*What is required*: Starting at the line below holding "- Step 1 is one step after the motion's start" and stopping at the line holding "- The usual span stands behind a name", print every line exactly, both ends included, and leave the rest out.

*** Opening of Dataset excerpt ***

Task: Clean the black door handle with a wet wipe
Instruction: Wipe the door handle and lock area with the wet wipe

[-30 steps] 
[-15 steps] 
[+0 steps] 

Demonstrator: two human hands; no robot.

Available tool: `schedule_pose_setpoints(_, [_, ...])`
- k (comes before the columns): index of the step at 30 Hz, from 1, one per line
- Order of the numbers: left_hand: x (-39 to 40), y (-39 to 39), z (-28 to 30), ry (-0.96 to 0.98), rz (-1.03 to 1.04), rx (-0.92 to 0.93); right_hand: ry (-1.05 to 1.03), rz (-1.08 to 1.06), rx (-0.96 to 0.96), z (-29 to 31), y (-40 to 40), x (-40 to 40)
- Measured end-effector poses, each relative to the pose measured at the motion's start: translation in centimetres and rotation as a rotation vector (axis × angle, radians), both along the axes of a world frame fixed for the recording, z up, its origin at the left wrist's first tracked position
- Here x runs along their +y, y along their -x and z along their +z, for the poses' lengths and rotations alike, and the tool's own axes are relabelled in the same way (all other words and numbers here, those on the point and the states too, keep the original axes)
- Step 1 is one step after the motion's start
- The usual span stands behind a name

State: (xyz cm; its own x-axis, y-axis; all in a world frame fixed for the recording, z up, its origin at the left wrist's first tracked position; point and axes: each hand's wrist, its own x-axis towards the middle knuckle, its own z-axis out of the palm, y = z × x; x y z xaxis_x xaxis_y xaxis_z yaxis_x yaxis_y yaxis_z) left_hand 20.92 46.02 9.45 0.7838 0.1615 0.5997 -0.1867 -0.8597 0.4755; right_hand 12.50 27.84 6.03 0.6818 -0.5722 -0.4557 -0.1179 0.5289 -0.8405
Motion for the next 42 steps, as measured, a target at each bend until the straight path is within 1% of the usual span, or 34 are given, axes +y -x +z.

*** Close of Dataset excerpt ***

*Worked solution*:
- Step 1 is one step after the motion's start
- The usual span stands behind a name

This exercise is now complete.